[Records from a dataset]
BEGIN
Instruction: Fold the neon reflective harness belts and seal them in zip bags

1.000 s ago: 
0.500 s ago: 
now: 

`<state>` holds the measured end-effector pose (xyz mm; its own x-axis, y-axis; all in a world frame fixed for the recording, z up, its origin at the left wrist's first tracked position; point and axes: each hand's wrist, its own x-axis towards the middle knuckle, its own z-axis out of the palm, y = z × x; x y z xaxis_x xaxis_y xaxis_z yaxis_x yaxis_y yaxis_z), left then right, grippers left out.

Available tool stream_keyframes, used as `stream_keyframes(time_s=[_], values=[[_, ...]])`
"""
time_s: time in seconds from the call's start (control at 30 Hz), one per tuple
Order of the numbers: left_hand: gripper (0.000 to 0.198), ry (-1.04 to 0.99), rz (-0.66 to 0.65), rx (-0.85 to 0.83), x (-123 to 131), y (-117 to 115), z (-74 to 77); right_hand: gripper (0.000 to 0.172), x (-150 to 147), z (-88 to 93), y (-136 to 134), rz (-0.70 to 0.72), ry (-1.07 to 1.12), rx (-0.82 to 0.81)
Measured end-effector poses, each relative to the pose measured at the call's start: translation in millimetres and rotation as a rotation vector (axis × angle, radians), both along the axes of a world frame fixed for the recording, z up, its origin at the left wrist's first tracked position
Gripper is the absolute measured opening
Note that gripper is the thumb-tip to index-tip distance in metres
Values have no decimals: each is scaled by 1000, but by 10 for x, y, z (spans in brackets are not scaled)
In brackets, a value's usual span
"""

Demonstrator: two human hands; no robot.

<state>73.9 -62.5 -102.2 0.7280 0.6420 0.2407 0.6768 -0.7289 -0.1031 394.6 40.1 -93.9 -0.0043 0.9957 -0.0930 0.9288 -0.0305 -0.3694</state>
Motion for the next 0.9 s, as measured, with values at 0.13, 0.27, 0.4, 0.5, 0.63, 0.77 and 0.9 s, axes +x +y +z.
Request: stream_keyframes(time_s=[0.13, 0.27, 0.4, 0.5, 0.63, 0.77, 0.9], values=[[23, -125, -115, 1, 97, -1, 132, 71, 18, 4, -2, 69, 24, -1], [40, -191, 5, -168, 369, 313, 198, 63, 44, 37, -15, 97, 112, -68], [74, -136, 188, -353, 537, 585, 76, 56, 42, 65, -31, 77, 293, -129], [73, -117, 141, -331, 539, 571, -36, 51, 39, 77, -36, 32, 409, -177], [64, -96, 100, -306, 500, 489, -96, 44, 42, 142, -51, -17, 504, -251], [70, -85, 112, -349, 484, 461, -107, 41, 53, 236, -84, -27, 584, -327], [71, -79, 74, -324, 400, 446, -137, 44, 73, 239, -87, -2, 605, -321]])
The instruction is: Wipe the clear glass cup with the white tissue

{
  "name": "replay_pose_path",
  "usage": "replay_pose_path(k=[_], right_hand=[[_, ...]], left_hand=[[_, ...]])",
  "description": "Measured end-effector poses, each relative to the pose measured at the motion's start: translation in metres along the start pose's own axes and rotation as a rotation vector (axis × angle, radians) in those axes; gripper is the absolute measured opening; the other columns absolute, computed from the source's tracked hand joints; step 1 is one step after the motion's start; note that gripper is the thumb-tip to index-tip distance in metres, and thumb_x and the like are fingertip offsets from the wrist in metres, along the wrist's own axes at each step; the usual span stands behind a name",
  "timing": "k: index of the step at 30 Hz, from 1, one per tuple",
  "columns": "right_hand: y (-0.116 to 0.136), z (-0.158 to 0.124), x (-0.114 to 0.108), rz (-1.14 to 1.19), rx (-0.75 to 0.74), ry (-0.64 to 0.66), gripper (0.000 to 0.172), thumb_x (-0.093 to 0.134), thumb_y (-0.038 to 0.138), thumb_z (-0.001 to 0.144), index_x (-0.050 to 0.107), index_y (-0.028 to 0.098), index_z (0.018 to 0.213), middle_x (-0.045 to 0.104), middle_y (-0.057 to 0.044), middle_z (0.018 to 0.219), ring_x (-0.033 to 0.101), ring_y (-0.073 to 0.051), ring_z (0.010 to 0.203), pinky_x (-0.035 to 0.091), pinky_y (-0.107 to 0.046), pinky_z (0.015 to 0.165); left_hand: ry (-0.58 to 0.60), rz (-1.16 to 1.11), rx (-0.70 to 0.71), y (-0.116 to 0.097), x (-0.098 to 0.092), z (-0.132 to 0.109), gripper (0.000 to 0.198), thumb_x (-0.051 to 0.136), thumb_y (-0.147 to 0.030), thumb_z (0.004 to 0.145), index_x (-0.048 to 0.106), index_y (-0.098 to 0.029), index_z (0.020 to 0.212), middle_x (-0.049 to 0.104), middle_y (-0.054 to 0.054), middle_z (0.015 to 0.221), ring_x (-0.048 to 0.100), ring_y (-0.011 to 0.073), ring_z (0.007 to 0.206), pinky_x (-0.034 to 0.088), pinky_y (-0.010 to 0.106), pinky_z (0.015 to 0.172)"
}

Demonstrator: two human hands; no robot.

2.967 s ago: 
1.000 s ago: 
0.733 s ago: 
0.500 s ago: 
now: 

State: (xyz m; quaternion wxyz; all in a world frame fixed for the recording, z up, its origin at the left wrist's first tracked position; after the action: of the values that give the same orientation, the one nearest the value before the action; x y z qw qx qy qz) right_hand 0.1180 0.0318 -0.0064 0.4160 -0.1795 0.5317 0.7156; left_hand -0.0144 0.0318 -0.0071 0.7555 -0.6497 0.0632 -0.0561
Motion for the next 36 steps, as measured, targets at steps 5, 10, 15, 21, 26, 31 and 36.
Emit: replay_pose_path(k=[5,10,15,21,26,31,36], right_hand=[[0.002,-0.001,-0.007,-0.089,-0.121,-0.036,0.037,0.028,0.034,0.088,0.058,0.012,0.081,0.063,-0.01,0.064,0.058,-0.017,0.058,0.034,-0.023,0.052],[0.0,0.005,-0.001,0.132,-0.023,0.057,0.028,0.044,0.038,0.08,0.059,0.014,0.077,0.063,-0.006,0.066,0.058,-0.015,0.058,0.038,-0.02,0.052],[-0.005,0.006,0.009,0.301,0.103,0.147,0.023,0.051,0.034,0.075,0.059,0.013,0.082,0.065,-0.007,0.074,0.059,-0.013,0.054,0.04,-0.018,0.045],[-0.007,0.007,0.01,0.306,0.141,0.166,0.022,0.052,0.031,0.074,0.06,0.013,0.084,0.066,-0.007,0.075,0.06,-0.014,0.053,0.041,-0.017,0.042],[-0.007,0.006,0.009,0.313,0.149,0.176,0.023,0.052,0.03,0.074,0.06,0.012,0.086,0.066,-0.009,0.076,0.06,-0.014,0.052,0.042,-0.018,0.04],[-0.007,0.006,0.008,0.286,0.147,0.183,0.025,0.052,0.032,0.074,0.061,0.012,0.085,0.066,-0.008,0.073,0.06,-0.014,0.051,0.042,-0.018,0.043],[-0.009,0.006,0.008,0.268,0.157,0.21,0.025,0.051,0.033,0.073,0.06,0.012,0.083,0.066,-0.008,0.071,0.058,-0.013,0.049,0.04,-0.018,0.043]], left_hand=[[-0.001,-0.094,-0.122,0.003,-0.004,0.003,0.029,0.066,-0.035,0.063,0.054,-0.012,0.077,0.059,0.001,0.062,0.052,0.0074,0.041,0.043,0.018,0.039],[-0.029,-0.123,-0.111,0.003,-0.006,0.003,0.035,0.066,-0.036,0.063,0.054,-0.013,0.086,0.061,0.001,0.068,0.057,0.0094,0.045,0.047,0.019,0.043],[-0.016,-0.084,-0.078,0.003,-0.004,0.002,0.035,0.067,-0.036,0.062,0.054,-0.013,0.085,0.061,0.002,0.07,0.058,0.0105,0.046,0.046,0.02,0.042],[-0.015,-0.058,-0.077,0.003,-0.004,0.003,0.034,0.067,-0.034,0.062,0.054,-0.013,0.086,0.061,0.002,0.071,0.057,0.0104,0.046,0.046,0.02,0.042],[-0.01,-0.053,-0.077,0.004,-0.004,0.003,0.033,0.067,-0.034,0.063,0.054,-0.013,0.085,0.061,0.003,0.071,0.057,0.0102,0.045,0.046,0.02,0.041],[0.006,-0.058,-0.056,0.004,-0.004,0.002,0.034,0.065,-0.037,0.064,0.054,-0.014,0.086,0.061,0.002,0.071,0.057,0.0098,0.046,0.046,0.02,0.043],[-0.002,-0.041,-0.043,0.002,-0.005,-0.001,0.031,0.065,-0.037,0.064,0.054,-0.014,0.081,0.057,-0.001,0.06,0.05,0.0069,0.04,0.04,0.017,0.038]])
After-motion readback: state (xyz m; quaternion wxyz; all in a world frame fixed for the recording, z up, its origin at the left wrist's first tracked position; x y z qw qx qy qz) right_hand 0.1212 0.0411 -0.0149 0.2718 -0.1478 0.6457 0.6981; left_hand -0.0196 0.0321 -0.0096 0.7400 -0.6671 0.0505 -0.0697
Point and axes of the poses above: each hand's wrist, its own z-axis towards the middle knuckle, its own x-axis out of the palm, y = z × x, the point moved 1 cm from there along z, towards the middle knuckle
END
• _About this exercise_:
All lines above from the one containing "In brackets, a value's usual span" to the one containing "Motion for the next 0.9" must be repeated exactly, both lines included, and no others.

• _Response to this task_:
In brackets, a value's usual span
"""

Demonstrator: two human hands; no robot.

<state>73.9 -62.5 -102.2 0.7280 0.6420 0.2407 0.6768 -0.7289 -0.1031 394.6 40.1 -93.9 -0.0043 0.9957 -0.0930 0.9288 -0.0305 -0.3694</state>
Motion for the next 0.9 s, as measured, with values at 0.13, 0.27, 0.4, 0.5, 0.63, 0.77 and 0.9 s, axes +x +y +z.

This finishes the answer to the exercise.